• _Work order_: Restate the listing below word for word; no pictures belong in the copy.

:: Data listing ::

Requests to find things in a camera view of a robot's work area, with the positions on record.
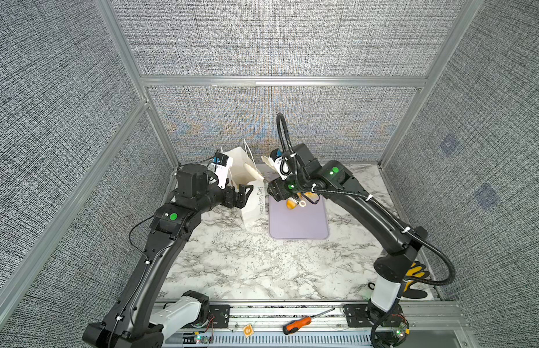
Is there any white paper bag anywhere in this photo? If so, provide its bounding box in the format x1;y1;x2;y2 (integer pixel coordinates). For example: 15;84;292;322
224;140;266;228

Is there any small striped fake croissant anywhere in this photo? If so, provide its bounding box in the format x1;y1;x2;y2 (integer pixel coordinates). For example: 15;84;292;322
286;199;298;210

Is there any oblong flaky fake bread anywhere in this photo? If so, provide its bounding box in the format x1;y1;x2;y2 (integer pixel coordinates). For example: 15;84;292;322
303;192;320;204

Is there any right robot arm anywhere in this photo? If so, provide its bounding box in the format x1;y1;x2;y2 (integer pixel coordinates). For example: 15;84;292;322
267;113;456;314

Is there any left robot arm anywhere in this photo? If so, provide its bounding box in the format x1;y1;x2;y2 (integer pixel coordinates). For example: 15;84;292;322
82;164;253;347

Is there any lilac plastic tray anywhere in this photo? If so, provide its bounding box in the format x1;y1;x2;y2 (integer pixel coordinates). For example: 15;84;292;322
269;197;330;240

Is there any small orange tag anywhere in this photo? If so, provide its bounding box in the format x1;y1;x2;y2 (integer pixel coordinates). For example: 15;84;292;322
243;325;254;337

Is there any yellow black work glove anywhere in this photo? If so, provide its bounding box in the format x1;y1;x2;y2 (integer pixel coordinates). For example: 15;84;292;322
402;261;430;300

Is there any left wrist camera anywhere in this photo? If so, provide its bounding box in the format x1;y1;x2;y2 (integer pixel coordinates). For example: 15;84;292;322
208;150;233;189

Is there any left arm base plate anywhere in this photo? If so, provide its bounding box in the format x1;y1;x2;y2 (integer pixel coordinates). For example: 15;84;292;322
184;304;231;330

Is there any aluminium front rail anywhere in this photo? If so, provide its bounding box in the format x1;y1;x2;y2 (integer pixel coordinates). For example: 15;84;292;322
145;297;479;347

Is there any orange handled screwdriver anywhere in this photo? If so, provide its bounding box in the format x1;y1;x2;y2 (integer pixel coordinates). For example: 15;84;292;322
282;308;334;335

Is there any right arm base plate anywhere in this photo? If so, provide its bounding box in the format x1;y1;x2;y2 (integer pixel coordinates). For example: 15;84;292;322
342;303;410;343

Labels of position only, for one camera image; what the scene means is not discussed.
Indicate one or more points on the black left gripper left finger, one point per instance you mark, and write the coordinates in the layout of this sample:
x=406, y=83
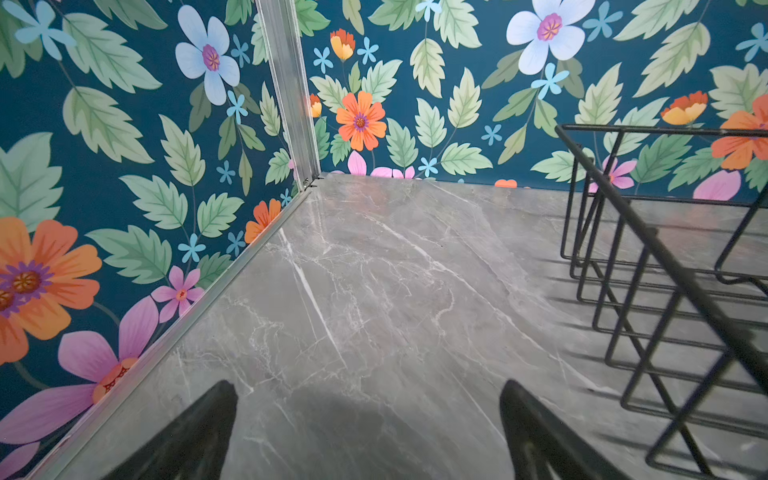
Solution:
x=193, y=446

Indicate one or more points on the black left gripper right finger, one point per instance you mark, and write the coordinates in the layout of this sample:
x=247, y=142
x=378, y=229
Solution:
x=541, y=446

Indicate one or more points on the black wire dish rack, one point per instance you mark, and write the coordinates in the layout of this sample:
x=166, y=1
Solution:
x=657, y=301

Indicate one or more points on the aluminium frame post back left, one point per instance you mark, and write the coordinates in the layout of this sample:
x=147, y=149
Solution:
x=284, y=52

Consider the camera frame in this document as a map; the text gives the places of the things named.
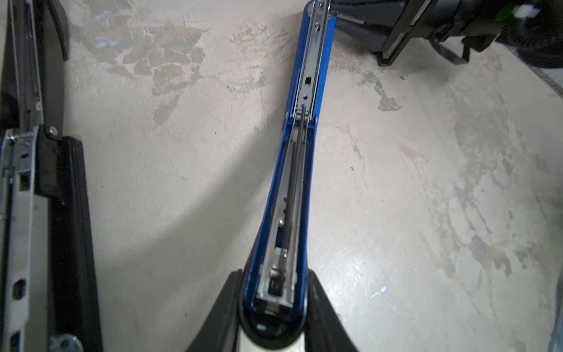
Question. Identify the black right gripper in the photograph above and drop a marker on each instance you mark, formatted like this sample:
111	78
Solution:
452	27

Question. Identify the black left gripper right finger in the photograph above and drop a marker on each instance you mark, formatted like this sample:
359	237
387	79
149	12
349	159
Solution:
323	330

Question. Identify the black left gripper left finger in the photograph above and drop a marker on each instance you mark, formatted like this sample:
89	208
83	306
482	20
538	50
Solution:
220	329

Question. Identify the blue stapler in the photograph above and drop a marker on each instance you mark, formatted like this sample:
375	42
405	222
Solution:
274	297

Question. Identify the black stapler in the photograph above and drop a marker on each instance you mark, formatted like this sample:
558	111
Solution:
49	297

:::

• _Task output_:
Requests to find things in a camera view of a robot's work area, with the positions on record.
Is there any white paper bag anywhere in this photo? If so, provide its bounding box in the format x1;y1;x2;y2 (integer pixel coordinates). For example: 15;84;292;322
224;140;266;228

Is there any small striped fake croissant anywhere in this photo? If so, provide its bounding box in the format x1;y1;x2;y2 (integer pixel coordinates). For example: 15;84;292;322
286;199;298;210

Is there any oblong flaky fake bread anywhere in this photo? If so, provide its bounding box in the format x1;y1;x2;y2 (integer pixel coordinates). For example: 15;84;292;322
303;192;320;204

Is there any right robot arm anywhere in this photo? If so, provide its bounding box in the format x1;y1;x2;y2 (integer pixel coordinates). For example: 15;84;292;322
267;113;456;314

Is there any left robot arm anywhere in this photo? If so, provide its bounding box in the format x1;y1;x2;y2 (integer pixel coordinates). For example: 15;84;292;322
82;164;253;347

Is there any lilac plastic tray anywhere in this photo? If so, provide its bounding box in the format x1;y1;x2;y2 (integer pixel coordinates). For example: 15;84;292;322
269;197;330;240

Is there any small orange tag anywhere in this photo? If so, provide its bounding box in the format x1;y1;x2;y2 (integer pixel coordinates). For example: 15;84;292;322
243;325;254;337

Is there any yellow black work glove anywhere in this photo? If so, provide its bounding box in the format x1;y1;x2;y2 (integer pixel coordinates). For example: 15;84;292;322
402;261;430;300

Is there any left wrist camera anywhere in this photo? If so, provide its bounding box in the format x1;y1;x2;y2 (integer pixel coordinates). For example: 15;84;292;322
208;150;233;189

Is there any left arm base plate anywhere in this photo? If so, provide its bounding box in the format x1;y1;x2;y2 (integer pixel coordinates). For example: 15;84;292;322
184;304;231;330

Is there any aluminium front rail anywhere in this photo? If so, provide its bounding box in the format x1;y1;x2;y2 (integer pixel coordinates). For example: 15;84;292;322
145;297;479;347

Is there any orange handled screwdriver anywhere in this photo? If so, provide its bounding box in the format x1;y1;x2;y2 (integer pixel coordinates). For example: 15;84;292;322
282;308;334;335

Is there any right arm base plate anywhere in this photo? If so, provide its bounding box in the format x1;y1;x2;y2 (integer pixel coordinates). For example: 15;84;292;322
342;303;410;343

Labels of position only, for one camera image; what the scene means is not discussed.
Indicate one or more points on the black left gripper left finger, one point per instance you mark, and write the coordinates in the layout of this sample:
x=406, y=83
Solution:
x=193, y=446

Indicate one or more points on the black left gripper right finger, one point per instance you mark, and write the coordinates in the layout of this sample:
x=247, y=142
x=378, y=229
Solution:
x=541, y=446

Indicate one or more points on the black wire dish rack, one point per instance you mark, and write the coordinates in the layout of this sample:
x=166, y=1
Solution:
x=657, y=301

Indicate one or more points on the aluminium frame post back left, one point per instance you mark, and write the coordinates in the layout of this sample:
x=147, y=149
Solution:
x=284, y=52

Consider the camera frame in this document as a map; the text gives the places of the things named.
Question. Identify the black right gripper in the photograph above and drop a marker on each instance you mark, formatted like this sample:
111	78
Solution:
452	27

Question. Identify the black left gripper right finger in the photograph above and drop a marker on each instance you mark, formatted like this sample:
359	237
387	79
149	12
349	159
Solution:
323	330

Question. Identify the black left gripper left finger in the photograph above and drop a marker on each instance you mark, formatted like this sample:
89	208
83	306
482	20
538	50
Solution:
220	329

Question. Identify the blue stapler in the photograph above and drop a marker on each instance you mark, formatted like this sample:
375	42
405	222
Solution:
274	297

Question. Identify the black stapler in the photograph above and drop a marker on each instance you mark, formatted like this sample:
558	111
Solution:
49	297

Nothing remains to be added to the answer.